For the past decade, he has worked as a missionary, overseeing seven, one-room schools in Haiti alongside HOLD founders, Don Shreier, also of Johnstown, and Haitian Baptist Pastor Exante Cherelus – an influential church leader for thousands of Haitians in Port-au-Prince.

Rohde said costs of school buildings and training for the schools’ teachers – Haitian natives, many of whom never finished high school – are funded by individuals and church groups from all over the United States.

But Johnstown donors have largely funded the $222,000 orphanage, which opened last December with tiled floors, running water, and staff to educate and provide children three hearty meals per day.

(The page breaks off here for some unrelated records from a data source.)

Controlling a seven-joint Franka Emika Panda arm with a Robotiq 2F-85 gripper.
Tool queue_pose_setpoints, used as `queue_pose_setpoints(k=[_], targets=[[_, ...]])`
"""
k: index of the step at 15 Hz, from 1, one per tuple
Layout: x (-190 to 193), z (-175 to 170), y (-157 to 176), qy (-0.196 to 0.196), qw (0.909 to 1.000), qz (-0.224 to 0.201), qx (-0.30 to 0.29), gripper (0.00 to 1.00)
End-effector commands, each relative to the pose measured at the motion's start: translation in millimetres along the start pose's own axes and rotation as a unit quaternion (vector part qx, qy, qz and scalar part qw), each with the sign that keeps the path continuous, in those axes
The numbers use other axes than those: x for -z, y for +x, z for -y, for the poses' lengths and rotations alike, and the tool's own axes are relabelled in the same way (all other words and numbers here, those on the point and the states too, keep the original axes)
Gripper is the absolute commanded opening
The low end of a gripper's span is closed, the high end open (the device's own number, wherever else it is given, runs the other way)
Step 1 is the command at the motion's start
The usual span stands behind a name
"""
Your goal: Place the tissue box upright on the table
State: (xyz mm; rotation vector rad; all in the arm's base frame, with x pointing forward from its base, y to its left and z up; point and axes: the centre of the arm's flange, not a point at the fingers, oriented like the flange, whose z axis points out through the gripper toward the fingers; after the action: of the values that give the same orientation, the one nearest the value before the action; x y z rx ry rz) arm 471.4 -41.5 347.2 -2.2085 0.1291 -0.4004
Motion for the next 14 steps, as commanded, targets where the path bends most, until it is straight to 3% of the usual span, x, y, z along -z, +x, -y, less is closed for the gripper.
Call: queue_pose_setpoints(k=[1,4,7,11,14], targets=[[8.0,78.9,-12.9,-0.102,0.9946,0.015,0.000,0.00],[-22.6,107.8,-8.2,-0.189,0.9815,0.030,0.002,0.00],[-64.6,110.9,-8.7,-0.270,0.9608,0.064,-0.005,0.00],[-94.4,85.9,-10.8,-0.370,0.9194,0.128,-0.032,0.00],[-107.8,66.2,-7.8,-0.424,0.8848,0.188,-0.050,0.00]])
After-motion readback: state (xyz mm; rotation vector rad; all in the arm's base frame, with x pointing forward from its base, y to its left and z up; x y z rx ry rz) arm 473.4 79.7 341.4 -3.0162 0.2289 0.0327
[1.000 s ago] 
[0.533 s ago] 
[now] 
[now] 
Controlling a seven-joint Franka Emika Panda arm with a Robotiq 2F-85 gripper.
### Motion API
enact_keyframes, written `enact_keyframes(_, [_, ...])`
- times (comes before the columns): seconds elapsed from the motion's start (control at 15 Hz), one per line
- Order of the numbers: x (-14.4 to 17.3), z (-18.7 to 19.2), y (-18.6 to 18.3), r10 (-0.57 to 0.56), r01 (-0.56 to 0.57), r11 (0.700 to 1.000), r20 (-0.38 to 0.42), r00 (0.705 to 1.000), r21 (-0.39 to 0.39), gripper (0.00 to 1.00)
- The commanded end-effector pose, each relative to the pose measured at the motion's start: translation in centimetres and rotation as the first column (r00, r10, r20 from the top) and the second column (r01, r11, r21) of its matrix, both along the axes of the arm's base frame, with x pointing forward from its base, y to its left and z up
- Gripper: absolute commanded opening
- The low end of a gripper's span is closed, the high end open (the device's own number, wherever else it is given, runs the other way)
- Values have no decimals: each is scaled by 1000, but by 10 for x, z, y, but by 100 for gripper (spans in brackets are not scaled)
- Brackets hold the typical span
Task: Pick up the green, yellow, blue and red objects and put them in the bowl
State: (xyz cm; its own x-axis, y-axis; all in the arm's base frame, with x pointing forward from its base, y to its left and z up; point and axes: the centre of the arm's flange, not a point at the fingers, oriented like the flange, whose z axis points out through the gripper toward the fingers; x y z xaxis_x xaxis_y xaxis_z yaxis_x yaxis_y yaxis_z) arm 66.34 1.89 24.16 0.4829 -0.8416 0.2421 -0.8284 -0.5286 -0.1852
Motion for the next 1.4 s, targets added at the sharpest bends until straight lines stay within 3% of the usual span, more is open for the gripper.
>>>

Rohde said that 20 of the orphanage’s 32 children are sponsored by businesses and individuals from the Johnstown region.

Last month, Rohde hired cameramen from 1st Team Advertising, a Johnstown public relations firm, to shoot a video featuring the orphans.

“The media usually shows only the riots and the suffering,” Rohde said. “People need to see kids living happy lives, and being educated so that they can one day earn a living.”

Once finished, Rohde hopes to air the video on a national cable channel.

The orphanage is secluded in the mountains of LaVaud, a suburb of Port-de-Paix, about 100 miles north of Port-au-Prince. The capital city’s crumbled national palace, other than the grass growing around its rubble, looks as if it had just fallen yesterday, said Rohde.

Last month, he visited the wreckage that once housed Haiti’s president.

Cherelus, pastor of the New Haitian Baptist Association and partner with HOLD, said Haiti’s physical, political and economic brokenness falls heavily on the shoulders of the country’s youth.

“This generation has to be educated, so they can make a new way for this nation,” Cherelus said in a telephone interview.

In addition to empowering the orphans in LaVaud, Cherelus, with Rohde’s help, is preparing to lead a prayer rally, Jan. 12

– the anniversary of the Haitian earthquake that killed more than 200,000 people and left more than a million homeless.

Cherelus anticipates more than 50,000 prayerful Haitians will fill a stadium one half mile from the shattered national palace in Port-au-Prince.

“There is no peace yet for this nation,” he said, “but it begins by turning to God.”

In his Hollsopple home office, Rohde looks at a photo of the children living at the LaVaud orphanage. Samuel smiles meekly. Could he one day be the man living in a reconstructed national palace?